Repository Map¶
A whole-repository view of doppler and how its pieces relate. The one idea to hold onto: an algorithm is implemented once, in C — everything else radiates from a single declaration and is generated, thin, or documentary.
The tree¶
C-first DSP library — algorithms live in C once; Python/Rust are thin wrappers
over the C ABI. Paths use <obj> / <module> placeholders so the map never
enumerates (and never goes stale on) the actual file list.
doppler/
│
├── just-makeit.toml jm manifest: modules and their object lists
├── objects/<obj>.toml jm interface fragments — the DECLARATIVE SOURCE
│
│ ── THE C CORE (hand-written + jm-generated glue) ──
│
├── native/
│ ├── inc/<obj>/<obj>_core.h public C API + opaque state struct (hand-written)

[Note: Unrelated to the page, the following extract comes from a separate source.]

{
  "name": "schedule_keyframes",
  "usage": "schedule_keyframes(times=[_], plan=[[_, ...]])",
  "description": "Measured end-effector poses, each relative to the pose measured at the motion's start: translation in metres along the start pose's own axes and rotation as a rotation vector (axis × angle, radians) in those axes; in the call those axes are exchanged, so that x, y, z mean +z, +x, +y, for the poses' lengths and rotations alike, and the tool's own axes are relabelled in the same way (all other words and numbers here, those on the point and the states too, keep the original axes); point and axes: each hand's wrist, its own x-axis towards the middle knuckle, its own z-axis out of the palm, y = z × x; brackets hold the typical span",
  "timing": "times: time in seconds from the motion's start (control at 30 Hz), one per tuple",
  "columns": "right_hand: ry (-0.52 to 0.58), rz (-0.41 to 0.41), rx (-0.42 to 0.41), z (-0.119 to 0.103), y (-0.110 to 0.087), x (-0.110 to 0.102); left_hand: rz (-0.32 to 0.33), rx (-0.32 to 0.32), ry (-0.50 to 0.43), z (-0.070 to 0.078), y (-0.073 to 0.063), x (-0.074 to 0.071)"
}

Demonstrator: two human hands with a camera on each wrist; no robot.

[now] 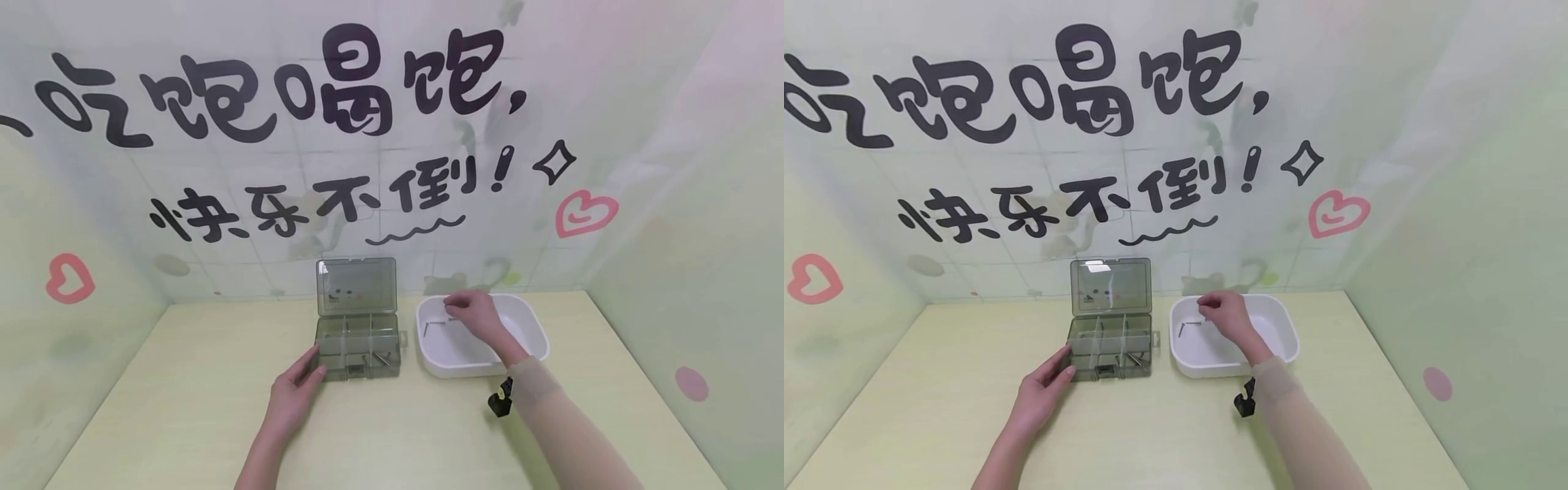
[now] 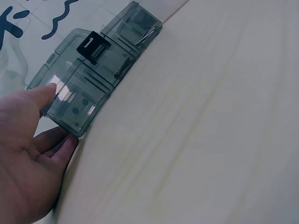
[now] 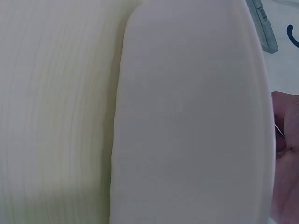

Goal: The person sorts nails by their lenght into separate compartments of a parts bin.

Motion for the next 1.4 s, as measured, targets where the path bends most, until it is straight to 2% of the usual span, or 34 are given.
schedule_keyframes(times=[0.17, 0.37, 0.57, 0.8, 1.4], plan=[[-0.055, 0.02, 0.05, 0.013, 0.005, -0.008, 0.003, 0.002, -0.003, 0.0, 0.001, -0.001], [-0.134, -0.029, 0.089, 0.027, 0.005, -0.009, 0.004, -0.002, -0.011, -0.001, 0.0, 0.0], [-0.133, -0.043, 0.053, 0.036, 0.005, -0.005, 0.005, 0.005, -0.012, -0.001, -0.001, 0.001], [-0.139, -0.052, 0.06, 0.038, 0.006, 0.0, 0.005, 0.009, -0.012, -0.001, -0.002, 0.002], [-0.229, -0.087, 0.022, 0.044, 0.006, 0.004, 0.014, 0.016, 0.0, -0.002, -0.002, 0.001]])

│ ├── src/<obj>/<obj>_core.c algorithm implementation (hand-written; source of truth)
│ ├── src/<module>/<mod>_ext.c CPython aggregator (jm-generated — do not edit)
│ ├── src/<module>/<mod>_ext_<obj>.c per-object binding fragment (jm-generated — free to edit)

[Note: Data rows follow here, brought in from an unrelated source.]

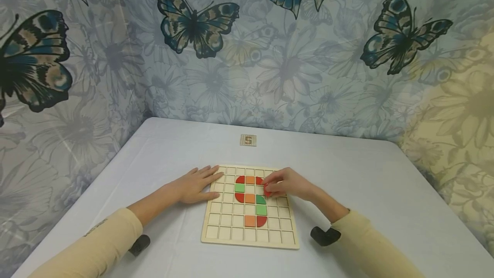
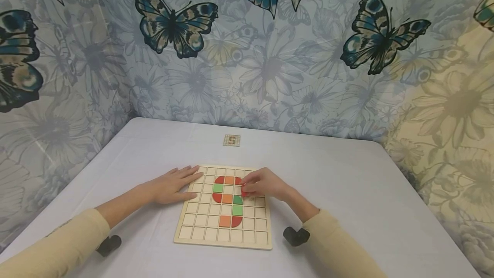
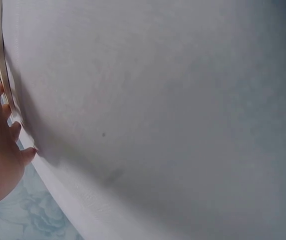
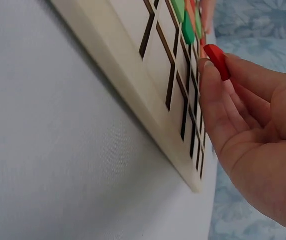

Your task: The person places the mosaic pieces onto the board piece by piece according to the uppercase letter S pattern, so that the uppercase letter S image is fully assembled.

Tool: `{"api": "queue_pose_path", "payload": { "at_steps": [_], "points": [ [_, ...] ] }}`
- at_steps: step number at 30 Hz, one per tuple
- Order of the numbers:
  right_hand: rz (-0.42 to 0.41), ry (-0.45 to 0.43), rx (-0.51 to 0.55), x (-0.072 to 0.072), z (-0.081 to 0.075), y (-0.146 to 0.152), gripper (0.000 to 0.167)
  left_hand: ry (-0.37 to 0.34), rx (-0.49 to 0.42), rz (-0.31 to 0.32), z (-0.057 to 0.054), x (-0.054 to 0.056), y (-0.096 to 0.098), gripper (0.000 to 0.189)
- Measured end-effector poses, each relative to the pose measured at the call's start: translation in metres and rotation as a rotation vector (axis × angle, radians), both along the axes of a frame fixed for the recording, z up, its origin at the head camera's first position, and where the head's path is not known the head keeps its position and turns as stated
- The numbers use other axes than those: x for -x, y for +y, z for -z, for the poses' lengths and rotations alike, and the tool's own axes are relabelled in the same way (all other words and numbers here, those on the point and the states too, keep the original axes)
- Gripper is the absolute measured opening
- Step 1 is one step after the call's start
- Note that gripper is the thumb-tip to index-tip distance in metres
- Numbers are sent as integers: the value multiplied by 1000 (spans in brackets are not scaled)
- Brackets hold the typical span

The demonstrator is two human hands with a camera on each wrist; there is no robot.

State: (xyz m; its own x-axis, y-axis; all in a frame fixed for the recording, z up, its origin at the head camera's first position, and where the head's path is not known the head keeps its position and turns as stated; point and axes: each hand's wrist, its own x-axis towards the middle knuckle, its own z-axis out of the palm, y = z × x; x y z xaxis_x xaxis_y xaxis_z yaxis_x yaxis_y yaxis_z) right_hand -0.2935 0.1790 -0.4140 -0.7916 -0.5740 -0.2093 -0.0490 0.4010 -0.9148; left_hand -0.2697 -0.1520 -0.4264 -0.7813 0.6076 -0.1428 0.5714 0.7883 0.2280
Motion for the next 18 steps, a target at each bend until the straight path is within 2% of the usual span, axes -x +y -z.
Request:
{"api": "queue_pose_path", "payload": {
  "at_steps": [3,12,18],
  "points": [
    [-13,-7,2,-2,-1,-6,24,-2,19,-8,1,2,0,73],
    [-49,46,-29,-8,-2,-25,23,-5,19,-16,4,5,0,75],
    [-114,70,-36,-13,-2,-40,18,0,25,-15,5,4,1,74]
  ]
}}
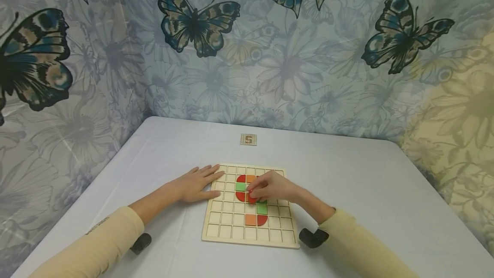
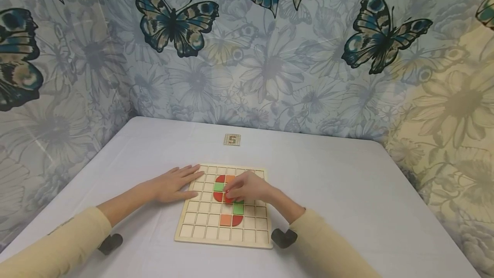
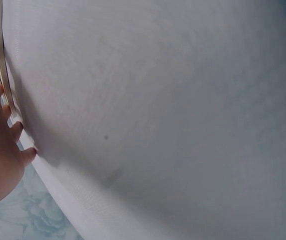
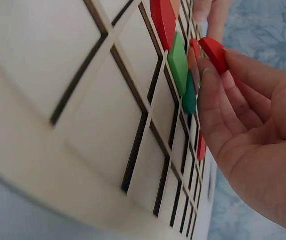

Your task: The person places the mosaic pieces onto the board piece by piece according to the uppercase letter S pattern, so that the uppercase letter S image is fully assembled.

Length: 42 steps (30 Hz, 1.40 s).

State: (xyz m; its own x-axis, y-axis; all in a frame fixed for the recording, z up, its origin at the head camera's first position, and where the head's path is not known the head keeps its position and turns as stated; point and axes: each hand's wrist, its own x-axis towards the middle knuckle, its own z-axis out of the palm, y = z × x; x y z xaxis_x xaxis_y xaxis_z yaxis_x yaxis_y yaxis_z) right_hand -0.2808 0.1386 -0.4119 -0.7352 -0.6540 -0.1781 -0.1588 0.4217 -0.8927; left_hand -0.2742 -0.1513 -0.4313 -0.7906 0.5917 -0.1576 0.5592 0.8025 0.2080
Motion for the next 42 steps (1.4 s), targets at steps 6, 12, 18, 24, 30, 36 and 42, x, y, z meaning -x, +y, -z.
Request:
{"api": "queue_pose_path", "payload": {
  "at_steps": [6,12,18,24,30,36,42],
  "points": [
    [-86,43,-11,-6,0,-15,16,-8,-2,-11,-1,-1,1,74],
    [-133,27,-12,-11,0,-23,15,-9,-5,-12,-2,0,2,74],
    [-168,77,-41,-14,-1,-27,10,-4,-4,0,-2,1,3,75],
    [-167,116,-78,-17,0,-30,6,-10,-11,0,-4,0,4,74],
    [-151,163,-105,-21,3,-31,6,-10,-10,-3,-2,0,3,74],
    [-141,206,-106,-27,5,-29,8,-13,-13,-3,-1,-1,3,73],
    [-139,243,-72,-30,8,-29,9,-7,-9,-6,-1,-2,2,73]
  ]
}}
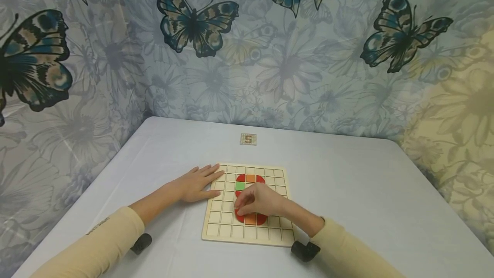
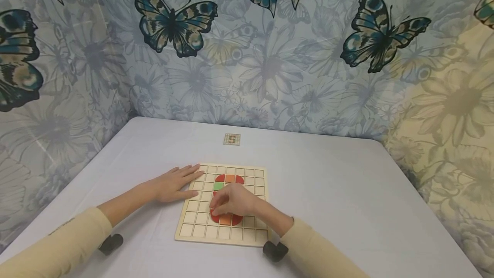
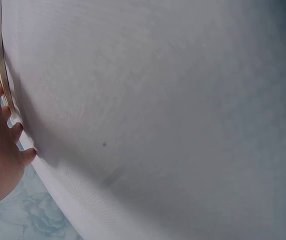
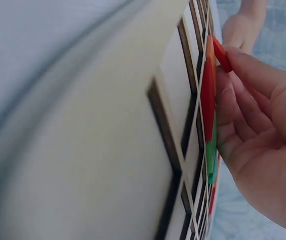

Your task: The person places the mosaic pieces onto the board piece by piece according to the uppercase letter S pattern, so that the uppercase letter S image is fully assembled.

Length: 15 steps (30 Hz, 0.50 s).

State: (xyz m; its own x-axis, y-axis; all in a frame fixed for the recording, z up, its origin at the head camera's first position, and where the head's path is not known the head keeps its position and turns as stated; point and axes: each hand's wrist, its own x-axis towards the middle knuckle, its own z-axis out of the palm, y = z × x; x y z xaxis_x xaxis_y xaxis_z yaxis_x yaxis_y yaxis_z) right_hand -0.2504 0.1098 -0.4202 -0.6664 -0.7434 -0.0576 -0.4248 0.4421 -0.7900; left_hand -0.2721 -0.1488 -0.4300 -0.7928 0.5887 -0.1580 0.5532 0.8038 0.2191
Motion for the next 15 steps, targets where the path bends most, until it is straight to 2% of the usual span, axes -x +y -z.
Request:
{"api": "queue_pose_path", "payload": {
  "at_steps": [6,15],
  "points": [
    [-8,-7,46,-2,3,0,11,5,0,1,1,0,0,73],
    [-3,-8,52,-5,3,1,13,5,-3,-2,1,0,0,73]
  ]
}}
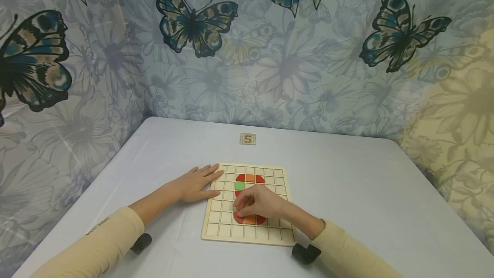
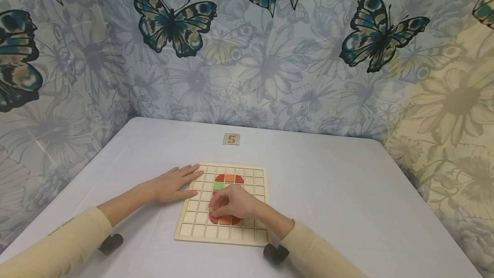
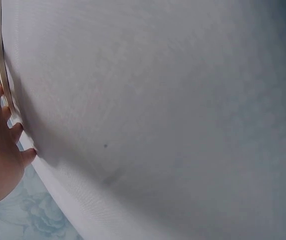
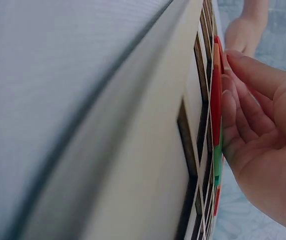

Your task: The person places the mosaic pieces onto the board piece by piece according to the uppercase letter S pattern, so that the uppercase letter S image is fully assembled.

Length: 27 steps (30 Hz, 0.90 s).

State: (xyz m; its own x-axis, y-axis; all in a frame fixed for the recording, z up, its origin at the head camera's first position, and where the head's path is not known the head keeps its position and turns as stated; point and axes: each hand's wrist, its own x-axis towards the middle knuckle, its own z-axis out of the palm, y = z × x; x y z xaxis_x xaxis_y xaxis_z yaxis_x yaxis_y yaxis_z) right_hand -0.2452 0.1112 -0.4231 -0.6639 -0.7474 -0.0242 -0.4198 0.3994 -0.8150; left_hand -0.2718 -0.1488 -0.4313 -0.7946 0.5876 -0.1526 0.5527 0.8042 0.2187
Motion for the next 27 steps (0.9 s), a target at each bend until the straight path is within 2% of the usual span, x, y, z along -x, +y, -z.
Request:
{"api": "queue_pose_path", "payload": {
  "at_steps": [6,11,16,18,20,22,24,27],
  "points": [
    [-26,-6,31,0,1,1,13,3,3,3,0,1,0,73],
    [-3,12,3,1,1,3,10,7,4,8,1,3,1,74],
    [62,-73,7,2,1,6,14,5,-3,15,2,4,2,74],
    [77,-133,45,3,1,7,20,5,-4,15,3,5,2,74],
    [70,-155,85,4,1,9,26,4,-4,15,4,5,2,74],
    [48,-125,104,6,-1,11,33,3,-2,17,5,5,3,74],
    [24,-29,88,9,-5,13,38,1,3,18,6,5,3,74],
    [24,241,-15,16,-16,16,49,-4,15,16,6,5,3,75]
  ]
}}
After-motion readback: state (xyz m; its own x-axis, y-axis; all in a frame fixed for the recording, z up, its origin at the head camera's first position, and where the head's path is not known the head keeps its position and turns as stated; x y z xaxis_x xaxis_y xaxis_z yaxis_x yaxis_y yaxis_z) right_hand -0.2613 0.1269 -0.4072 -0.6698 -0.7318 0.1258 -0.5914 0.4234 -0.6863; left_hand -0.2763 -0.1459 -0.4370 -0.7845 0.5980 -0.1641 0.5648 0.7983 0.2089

│ ├── tests/test_<obj>_core.c C-level unit tests (CTest)
│ └── benchmarks/bench_<obj>_core.c C microbenchmarks
│
│ ── THE PYTHON PACKAGE (thin: re-export + jm-materialized stubs) ──
│
├── src/doppler/
│ ├── <module>/__init__.py re-export of the C extension type — NO logic
│ ├── <module>/<module>.pyi type stubs + numpy docstrings (jm-synthesized)
│ ├── <module>/tests/ Python integration tests (round-trip through C)
│ └── <module>/benchmarks/ Python-level benches
│
├── src/doppler/examples/ gallery + streaming demos (matplotlib → docs/assets PNGs)
│
├── ffi/rust/ Rust FFI over the C ABI (hand-maintained)
│ ├── src/ extern decls + safe wrappers
│ └── examples/ Rust usage examples
│
├── docs/ mkdocs-material site
│ ├── api/ Python API pages (mkdocstrings)
│ ├── c-api/ C API (mkdoxy-generated from Doxygen XML)
│ ├── design/ architecture + per-subsystem design docs
│ ├── guide/ user guides
│ ├── gallery/ annotated example showcases
│ ├── dev/ release checklist, contributor workflow (this file)
│ └── assets/ committed gallery PNGs
│
├── benchmarks/ published per-release perf snapshots (portable + native)
│ ├── published/v<ver>/ hand-measured representative numbers (not CI)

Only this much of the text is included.